* **ACTIVITY**:
How many separate lines of the data contain "straight"? Give the count and nothing else.
*** Opening DATA FOR ANALYSIS ***
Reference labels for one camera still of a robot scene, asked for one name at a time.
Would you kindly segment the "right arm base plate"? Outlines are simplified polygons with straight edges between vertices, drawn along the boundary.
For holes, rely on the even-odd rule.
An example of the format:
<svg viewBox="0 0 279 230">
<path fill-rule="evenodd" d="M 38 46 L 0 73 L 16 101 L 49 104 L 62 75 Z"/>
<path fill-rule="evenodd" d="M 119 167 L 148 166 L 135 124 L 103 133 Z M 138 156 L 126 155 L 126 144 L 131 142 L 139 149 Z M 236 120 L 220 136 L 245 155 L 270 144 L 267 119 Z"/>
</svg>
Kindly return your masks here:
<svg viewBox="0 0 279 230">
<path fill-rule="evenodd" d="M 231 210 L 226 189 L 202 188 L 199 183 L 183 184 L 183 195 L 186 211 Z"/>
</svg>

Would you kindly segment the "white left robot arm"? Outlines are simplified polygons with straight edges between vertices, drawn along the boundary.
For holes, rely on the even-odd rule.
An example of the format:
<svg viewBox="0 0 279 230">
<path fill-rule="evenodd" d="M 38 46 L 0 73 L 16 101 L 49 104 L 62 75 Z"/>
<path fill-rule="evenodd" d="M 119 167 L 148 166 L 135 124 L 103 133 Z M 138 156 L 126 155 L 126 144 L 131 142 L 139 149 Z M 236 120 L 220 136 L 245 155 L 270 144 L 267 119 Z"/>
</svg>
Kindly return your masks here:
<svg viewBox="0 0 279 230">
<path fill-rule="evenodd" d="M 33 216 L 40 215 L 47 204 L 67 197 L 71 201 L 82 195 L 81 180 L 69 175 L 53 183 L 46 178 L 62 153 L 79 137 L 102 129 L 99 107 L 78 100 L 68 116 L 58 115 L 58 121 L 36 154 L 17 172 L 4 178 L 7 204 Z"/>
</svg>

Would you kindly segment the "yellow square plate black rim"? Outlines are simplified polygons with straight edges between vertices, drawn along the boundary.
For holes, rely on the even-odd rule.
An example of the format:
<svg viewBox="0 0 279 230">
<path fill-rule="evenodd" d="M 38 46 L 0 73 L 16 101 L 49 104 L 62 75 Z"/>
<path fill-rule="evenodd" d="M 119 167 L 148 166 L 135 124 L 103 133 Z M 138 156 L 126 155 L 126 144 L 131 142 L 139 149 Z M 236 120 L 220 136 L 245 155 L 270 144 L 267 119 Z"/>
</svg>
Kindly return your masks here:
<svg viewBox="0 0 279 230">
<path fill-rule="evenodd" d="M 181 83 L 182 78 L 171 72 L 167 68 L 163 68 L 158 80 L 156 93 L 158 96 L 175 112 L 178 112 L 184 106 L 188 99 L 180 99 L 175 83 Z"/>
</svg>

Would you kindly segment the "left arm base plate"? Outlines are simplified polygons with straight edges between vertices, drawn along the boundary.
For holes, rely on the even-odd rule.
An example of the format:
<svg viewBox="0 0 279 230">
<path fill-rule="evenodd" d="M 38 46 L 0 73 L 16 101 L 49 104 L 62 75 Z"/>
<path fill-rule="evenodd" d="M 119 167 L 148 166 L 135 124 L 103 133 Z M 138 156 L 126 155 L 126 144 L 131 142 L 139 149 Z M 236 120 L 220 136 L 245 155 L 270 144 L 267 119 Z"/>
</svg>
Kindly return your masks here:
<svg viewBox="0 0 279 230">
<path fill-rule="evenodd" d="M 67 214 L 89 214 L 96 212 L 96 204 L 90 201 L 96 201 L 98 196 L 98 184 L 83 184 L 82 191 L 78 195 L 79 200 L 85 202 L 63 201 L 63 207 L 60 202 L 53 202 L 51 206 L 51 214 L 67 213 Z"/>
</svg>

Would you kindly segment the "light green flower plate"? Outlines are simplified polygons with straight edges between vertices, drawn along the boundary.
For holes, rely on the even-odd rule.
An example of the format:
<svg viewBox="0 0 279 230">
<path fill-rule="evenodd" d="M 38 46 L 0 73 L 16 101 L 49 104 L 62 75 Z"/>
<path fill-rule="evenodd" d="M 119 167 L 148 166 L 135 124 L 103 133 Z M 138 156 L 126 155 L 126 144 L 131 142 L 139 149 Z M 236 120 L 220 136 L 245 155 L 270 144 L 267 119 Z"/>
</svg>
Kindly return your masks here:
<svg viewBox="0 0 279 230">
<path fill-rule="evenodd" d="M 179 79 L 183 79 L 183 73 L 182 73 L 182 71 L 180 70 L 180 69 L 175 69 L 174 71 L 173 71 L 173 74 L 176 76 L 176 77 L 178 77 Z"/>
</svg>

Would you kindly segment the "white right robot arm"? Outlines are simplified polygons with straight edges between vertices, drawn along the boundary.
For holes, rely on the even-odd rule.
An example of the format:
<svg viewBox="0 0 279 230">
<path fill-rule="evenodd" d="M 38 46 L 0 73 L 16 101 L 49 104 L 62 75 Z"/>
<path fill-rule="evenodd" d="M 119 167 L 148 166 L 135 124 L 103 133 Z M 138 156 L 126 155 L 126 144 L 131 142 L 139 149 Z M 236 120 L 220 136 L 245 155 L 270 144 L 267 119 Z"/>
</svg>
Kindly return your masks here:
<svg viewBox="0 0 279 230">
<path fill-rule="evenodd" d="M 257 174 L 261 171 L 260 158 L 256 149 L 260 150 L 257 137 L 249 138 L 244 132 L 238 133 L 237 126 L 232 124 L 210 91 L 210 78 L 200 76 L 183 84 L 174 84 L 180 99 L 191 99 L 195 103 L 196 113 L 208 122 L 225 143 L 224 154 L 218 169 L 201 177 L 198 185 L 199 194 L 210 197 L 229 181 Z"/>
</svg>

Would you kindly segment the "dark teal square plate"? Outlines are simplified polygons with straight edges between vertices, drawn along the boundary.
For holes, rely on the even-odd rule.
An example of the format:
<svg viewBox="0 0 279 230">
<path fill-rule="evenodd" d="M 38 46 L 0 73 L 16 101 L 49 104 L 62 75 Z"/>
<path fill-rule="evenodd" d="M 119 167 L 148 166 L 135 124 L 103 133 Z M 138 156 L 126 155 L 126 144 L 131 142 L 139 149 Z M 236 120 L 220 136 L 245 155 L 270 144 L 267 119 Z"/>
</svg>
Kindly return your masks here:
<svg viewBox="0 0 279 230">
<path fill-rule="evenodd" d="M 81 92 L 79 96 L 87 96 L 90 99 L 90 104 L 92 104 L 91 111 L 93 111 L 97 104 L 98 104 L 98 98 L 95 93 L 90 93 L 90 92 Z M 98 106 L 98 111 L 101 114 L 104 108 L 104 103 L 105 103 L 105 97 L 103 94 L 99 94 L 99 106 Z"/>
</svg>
*** Closing DATA FOR ANALYSIS ***
* **RESPONSE FOR THIS EXERCISE**:
7